Cléo Sénia, seule et toujours en scène, elle joue, fait du trapèze, danse, chante, toujours aussi juste et formidable de vérité et de sensibilité. Il y a aussi en voix off les grands acteurs que sont Martine Schambacher  et François Chattot, dans la salle ce soir-là.
Juste un bémol: Il faudra affiner la balance avec le micro H.F et peut-être limiter un peu le dialogue avec les vidéos, un peu complaisant.

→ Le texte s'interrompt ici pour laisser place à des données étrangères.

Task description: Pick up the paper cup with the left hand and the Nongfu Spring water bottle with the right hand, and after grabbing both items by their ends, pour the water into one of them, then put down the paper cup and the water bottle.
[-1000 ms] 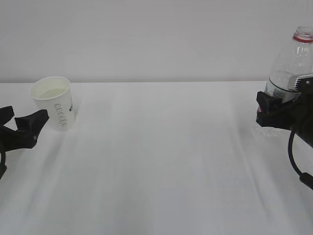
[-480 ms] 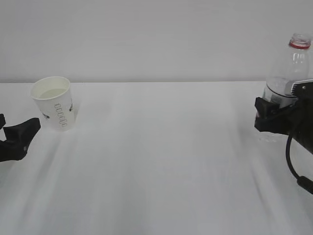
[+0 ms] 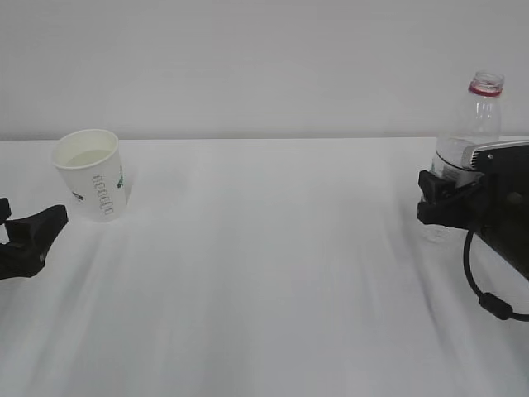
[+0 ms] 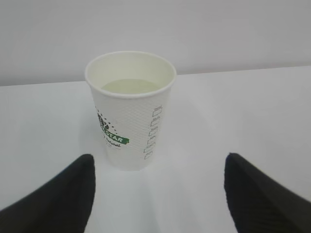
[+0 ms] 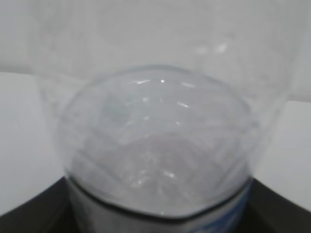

Mais allez, osons les grands mots: toute cette équipe a réussi un spectacle populaire et qui fera un tabac en tournée.
Music-Hall Colette fait grand bien, surtout à l’heure des vieux théâtres en plusieurs heures à partir de textes de Shakespeare, avec fumigènes, vidéos sur grand écran, effets spéciaux, boue déversée sur le plateau, cloisons latérales défoncées à la pioche, hurlements au micro, jeu permanent dans la salle, etc. dont nous reparlerons quand même.

Philippe du Vignal

Jusqu’au 7 octobre, Espace des Arts-Scène Nationale de Chalon-sur-Saône (Saône-et-Loire).
Les Scènes du Jura-Scène Nationale-Théâtre de Dôle, les 7 et 8 novembre.
Puis tournée à suivre…
Théâtre Tristan Bernard,  Paris (VIII ème), du 26 janvier au 30 mars.